Inhaled Corticosteroids in Asthma
Inhaled Corticosteroids in Asthma
ABSTRACT & COMMENTARY
Source: Suissa S, et al. Low-dose inhaled corticosteroids and the prevention of death from asthma. N Engl J Med 2000; 343:332-336.
Many studies have addressed the importance of inhaled corticosteroids in preventing life-threatening exacerbations of asthma and associated end points such as frequent hospitalizations. However, no study has demonstrated that this therapy can prevent death from asthma.
The authors used a clever research tool—the Saskatchewan Health databases—which enabled them to track prescription use and associated demographics and outcomes such as hospitalizations and deaths.

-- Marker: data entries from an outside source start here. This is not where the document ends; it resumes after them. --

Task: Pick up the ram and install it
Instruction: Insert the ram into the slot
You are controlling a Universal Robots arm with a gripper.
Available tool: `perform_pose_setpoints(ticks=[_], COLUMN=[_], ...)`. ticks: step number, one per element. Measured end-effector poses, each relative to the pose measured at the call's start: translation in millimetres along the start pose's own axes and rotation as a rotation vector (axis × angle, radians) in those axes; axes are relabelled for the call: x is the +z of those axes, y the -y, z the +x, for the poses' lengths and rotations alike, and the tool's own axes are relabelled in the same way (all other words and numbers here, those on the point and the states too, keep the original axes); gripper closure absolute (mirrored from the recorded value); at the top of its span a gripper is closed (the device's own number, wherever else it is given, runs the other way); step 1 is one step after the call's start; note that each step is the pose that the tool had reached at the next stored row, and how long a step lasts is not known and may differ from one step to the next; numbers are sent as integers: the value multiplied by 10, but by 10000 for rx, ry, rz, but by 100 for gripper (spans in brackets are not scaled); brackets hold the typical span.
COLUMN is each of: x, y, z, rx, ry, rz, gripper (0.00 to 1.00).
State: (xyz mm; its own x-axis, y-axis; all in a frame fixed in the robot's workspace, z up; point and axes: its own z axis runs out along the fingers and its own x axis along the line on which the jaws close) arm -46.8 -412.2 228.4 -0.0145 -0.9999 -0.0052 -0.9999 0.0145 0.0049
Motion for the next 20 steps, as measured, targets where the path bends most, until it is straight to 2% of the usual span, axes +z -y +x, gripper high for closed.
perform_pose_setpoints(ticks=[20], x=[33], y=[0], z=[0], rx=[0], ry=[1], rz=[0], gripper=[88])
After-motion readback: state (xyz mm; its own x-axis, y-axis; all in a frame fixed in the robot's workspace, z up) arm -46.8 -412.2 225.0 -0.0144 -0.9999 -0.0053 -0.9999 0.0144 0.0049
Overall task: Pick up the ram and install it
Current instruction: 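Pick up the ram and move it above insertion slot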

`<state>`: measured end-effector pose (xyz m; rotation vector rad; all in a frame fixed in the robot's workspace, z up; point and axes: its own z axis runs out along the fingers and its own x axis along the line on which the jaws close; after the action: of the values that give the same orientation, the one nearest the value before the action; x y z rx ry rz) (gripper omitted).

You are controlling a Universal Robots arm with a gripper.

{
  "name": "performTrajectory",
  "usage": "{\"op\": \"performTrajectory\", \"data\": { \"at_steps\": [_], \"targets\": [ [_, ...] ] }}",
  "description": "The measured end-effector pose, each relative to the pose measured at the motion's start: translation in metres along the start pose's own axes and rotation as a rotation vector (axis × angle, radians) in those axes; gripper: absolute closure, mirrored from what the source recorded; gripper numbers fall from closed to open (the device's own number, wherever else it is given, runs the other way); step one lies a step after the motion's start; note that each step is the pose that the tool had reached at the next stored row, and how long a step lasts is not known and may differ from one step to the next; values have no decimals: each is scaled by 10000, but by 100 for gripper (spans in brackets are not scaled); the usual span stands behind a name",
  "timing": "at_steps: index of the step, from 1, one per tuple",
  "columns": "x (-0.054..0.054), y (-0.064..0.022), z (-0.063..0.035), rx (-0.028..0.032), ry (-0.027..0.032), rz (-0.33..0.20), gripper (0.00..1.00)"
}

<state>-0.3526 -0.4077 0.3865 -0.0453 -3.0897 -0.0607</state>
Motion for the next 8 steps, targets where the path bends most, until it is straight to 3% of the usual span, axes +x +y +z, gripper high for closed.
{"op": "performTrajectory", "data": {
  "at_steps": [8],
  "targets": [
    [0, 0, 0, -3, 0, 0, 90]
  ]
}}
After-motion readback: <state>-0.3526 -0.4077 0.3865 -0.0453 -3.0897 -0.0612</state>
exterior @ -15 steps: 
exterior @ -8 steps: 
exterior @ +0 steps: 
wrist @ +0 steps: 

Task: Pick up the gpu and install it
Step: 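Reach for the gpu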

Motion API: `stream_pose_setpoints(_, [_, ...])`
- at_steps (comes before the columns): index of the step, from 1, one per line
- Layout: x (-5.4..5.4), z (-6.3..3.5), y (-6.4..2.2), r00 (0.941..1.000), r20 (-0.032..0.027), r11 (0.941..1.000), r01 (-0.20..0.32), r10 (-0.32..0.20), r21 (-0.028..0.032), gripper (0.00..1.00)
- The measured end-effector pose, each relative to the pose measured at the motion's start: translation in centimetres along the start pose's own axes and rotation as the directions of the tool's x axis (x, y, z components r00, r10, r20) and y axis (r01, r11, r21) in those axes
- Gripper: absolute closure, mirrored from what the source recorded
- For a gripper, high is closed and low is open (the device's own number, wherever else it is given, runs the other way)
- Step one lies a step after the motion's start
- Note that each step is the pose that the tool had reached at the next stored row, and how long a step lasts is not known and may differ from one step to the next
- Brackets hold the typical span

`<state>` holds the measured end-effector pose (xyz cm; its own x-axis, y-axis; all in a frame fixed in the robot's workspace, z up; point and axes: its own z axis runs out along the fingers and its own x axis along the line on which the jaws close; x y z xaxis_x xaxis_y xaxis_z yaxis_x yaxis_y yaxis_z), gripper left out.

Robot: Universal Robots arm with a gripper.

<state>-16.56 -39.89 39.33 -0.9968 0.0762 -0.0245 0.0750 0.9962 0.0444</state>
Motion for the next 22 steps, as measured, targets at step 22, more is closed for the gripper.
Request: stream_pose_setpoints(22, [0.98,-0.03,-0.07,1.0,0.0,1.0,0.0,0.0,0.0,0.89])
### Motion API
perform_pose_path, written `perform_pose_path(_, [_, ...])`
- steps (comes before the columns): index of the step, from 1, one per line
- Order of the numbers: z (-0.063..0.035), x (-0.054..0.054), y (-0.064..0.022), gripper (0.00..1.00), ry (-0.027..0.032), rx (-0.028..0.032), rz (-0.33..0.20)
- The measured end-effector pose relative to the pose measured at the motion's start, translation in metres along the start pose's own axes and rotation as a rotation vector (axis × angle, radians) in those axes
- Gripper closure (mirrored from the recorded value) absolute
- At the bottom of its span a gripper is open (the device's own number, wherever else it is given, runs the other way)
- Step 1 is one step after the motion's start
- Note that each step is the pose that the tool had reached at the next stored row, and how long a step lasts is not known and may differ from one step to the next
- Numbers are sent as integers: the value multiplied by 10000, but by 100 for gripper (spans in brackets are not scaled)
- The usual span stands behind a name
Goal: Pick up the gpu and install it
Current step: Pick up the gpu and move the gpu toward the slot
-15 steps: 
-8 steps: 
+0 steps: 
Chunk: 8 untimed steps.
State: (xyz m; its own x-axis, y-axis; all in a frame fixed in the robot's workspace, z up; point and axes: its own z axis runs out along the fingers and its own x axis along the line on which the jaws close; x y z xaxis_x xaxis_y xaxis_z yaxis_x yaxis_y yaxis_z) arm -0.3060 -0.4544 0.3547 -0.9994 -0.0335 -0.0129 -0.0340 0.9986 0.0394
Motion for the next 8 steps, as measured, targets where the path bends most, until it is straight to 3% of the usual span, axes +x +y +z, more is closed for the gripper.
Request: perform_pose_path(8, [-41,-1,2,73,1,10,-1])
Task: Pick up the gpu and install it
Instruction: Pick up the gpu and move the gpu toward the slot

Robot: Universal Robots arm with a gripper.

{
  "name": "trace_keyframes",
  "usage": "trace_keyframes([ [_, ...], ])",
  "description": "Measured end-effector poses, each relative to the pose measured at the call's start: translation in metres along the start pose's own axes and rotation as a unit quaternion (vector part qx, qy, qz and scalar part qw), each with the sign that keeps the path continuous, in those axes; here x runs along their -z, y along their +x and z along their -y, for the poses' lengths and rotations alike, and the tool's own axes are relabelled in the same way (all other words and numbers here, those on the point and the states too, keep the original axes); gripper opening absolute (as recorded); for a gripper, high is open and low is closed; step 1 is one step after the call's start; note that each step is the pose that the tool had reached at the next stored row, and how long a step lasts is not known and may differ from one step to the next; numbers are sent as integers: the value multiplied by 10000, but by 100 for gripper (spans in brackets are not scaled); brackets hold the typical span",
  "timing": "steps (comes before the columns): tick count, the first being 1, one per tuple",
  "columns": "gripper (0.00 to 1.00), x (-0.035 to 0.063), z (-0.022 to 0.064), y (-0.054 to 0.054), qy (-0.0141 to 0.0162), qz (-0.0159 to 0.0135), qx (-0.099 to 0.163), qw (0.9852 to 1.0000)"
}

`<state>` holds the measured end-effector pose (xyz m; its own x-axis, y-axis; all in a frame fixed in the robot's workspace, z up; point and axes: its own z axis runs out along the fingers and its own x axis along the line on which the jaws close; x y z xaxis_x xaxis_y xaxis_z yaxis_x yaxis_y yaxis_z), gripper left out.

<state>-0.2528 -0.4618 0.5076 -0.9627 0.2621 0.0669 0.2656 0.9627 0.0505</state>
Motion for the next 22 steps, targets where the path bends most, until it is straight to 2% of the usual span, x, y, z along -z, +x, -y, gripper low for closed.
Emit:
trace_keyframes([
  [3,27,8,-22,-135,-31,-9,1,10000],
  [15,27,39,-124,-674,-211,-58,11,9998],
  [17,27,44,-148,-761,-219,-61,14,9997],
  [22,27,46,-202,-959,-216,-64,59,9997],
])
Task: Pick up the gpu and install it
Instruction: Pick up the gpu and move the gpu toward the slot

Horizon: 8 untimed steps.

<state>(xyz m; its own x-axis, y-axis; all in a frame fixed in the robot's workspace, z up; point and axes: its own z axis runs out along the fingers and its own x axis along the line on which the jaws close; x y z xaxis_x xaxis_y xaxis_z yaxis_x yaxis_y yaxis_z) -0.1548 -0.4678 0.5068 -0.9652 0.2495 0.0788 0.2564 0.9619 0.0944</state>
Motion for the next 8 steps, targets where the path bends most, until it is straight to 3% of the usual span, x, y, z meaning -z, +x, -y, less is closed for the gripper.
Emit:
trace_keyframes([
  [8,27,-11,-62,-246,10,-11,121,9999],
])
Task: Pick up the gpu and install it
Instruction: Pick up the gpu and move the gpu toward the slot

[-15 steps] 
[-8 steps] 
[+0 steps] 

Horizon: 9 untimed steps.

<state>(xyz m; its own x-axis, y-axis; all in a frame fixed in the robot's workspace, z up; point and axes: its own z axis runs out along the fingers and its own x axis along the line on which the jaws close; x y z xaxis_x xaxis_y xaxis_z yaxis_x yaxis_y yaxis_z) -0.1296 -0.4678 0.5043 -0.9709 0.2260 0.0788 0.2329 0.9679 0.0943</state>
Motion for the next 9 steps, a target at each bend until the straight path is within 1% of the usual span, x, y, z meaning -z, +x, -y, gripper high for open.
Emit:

They formed a population-based cohort of all subjects 5-44 years of age who were using anti-asthma drugs from 1975 to 1991. They conducted a nested case-control study in which subjects who died of asthma were matched with controls within the cohort. Adjustments were made for subject age and gender; the number of prescriptions of theophylline, nebulized and oral beta-adrenergic agonists, and oral corticosteroids in the year before the index date; the number of canisters of inhaled beta-adrenergic agonists used in the year prior to the index date; and the number of hospitalizations for asthma in the two years before the index date. This enabled them to create a control group of patients with asthma of similar severity.
The cohort consisted of 30,569 subjects. Of 562 deaths, 66 were classified as due to asthma and had complete data available. There were 2681 controls. Roughly one-half of each group had used inhaled corticosteroids the previous year, most commonly low-dose beclo-methasone. The mean number of canisters used in the prior year was 1.18 for the patients who died and 1.57 for the controls. Even more telling was the percentage of patients using more than six canisters in the previous year (1.5% of the patients who died vs. 7.4% of the controls). On the basis of a continuous dose-response analysis, the authors calculated that the rate of death from asthma decreased by 21% with each additional canister of inhaled corticosteroids used in the previous year (adjusted rate ratio, 0.79; 95% CI, 0.65-0.97). Interestingly, the rate of death from asthma during the first three months after discontinuation of inhaled corticosteroids was higher than the rate among patients who continued to use the drugs. The authors conclude that the regular use of low-dose inhaled corticosteroids is associated with a decreased risk of death from asthma and that cessation of corticosteroid use poses a particular risk.
Of particular interest are the characteristics of the case vs. control groups. Although not statistically different, the case patients had more hospitalizations for asthma and more prescriptions for oral corticosteroids, inhaled beta-adrenergic agonists, nebulized beta-adrenergic agonists, oral beta-adrenergic agonists, and theophylline. The average age was about 30 in each group, and the case group was slightly more often male.
COMMENT BY RICHARD j. HAMILTON, MD, FAAEM, ABMT
I found this research very compelling. In 1991, the notion that ED physicians should start patients on inhaled steroids after treatment for an acute exacerbation of asthma was just taking hold. Which patients should be started on this therapy and why was not entirely clear. Some nine years later, the authors provide evidence from that period demonstrating that patients who used more inhaled steroids were less likely than controls to die from asthma. On balance, the control group used more inhaled steroids and less of every other asthma therapy than the case group. One could argue that this just indicates a trend toward more severe asthma in the case group. However, it is my feeling that this is perhaps another marker for the success of inhaled corticosteroids. Other studies support the finding that patients on inhaled steroids are hospitalized less often, and use less inhaled beta agonists and oral corticosteroids. In the year 2000, ED physicians should learn this lesson, since they treat the "worst of the worst" asthma. I believe this research supports the practice of discharging all patients treated for asthma in the ED with a prescription for inhaled corticosteroids and a brief educational session on their use. It also suggests that patients who are on inhaled corticosteroids should rarely have their prescription for this drug discontinued. The care and consideration we give to prescribing this drug saves lives.